» **Instructions for the task**
Only the lines holding the string "that" are needed; copy each of them from the data.
════════════════
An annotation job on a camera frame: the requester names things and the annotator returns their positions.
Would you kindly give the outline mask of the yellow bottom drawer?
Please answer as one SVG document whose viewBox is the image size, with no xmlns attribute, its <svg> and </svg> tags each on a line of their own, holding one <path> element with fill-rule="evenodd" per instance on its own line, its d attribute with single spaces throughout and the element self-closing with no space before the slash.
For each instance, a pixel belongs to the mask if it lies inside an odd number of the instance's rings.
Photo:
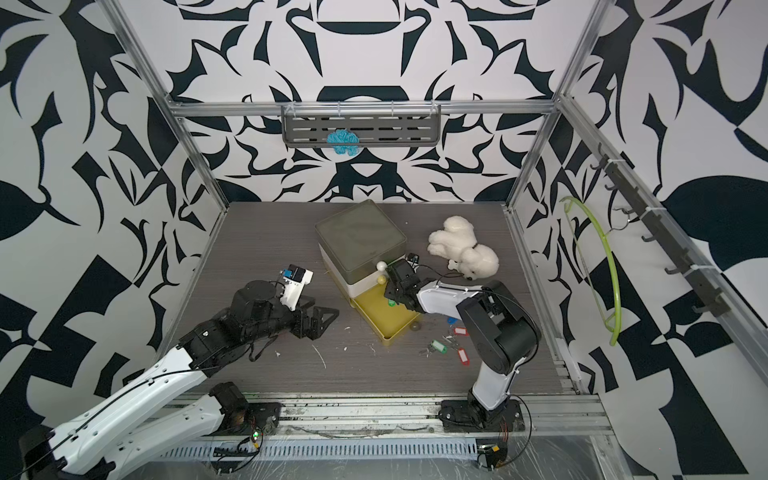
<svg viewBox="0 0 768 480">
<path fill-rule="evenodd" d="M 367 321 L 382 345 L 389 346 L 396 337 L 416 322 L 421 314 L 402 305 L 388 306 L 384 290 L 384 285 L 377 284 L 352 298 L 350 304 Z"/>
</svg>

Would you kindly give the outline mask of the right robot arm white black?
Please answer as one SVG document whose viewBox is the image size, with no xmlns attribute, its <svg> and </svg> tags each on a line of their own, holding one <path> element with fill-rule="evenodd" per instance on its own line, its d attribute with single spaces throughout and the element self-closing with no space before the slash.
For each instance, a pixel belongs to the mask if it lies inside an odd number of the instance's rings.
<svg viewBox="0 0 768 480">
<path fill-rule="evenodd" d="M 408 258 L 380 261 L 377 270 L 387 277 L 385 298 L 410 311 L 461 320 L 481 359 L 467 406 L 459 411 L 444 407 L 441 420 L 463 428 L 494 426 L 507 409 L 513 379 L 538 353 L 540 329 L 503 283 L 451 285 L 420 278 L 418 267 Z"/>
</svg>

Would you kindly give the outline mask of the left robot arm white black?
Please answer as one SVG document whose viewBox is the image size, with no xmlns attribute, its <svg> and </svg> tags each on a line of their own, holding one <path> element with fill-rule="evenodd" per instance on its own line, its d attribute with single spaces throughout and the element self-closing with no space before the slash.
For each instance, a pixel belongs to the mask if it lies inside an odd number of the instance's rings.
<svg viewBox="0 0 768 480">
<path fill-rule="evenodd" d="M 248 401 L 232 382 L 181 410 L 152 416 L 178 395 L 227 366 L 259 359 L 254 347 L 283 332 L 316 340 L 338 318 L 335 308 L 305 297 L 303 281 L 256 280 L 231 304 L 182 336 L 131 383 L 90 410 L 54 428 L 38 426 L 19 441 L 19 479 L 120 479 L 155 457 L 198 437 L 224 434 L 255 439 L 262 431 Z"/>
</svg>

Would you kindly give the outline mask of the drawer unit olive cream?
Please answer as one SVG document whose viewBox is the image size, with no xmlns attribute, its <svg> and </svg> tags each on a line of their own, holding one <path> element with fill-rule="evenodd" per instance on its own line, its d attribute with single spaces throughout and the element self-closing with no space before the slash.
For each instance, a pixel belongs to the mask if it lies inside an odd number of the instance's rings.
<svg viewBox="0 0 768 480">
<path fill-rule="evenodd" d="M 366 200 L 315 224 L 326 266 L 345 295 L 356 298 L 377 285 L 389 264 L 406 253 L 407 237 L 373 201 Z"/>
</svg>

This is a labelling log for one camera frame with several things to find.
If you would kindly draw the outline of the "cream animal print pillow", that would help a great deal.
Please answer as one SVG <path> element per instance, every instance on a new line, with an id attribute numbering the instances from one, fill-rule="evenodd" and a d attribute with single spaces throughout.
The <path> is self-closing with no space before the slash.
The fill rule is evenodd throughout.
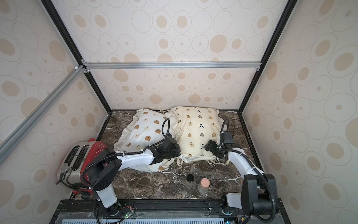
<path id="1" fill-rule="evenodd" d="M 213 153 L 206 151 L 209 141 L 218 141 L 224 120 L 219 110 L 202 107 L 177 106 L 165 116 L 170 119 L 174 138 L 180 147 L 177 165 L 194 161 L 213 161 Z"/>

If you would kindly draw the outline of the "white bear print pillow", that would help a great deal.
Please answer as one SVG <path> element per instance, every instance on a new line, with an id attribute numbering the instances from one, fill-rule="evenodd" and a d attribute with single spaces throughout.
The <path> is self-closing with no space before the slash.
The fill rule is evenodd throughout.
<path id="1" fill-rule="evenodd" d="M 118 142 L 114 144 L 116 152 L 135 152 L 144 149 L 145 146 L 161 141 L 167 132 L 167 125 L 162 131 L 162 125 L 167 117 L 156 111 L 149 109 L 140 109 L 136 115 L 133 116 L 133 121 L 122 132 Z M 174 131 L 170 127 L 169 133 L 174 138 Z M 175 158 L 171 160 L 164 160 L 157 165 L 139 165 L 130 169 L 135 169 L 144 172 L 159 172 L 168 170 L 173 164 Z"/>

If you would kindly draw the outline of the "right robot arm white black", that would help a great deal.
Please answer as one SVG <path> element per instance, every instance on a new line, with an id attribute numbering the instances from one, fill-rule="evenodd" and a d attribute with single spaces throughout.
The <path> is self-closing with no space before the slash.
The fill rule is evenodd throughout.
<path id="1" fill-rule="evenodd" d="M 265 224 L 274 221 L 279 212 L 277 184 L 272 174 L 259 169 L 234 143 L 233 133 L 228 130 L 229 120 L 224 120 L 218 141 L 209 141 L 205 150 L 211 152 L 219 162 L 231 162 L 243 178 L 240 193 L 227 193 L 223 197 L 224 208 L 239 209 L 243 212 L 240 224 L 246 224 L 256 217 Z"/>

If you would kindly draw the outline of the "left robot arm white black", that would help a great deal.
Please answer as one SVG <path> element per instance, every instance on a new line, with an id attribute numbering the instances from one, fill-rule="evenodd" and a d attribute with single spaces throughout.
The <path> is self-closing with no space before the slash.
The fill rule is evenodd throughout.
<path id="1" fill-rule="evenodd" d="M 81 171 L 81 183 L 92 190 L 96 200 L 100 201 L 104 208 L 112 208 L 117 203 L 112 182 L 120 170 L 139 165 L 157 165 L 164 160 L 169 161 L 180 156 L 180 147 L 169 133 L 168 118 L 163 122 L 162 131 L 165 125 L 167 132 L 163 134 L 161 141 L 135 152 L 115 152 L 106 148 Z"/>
════════════════
» **Task response**
If you would kindly draw the outline of the "cream animal print pillow", that would help a great deal.
If you would kindly draw the outline of the "white bear print pillow", that would help a great deal.
If you would kindly draw the outline of the "right robot arm white black", that would help a great deal.
If you would kindly draw the outline of the "left robot arm white black", that would help a great deal.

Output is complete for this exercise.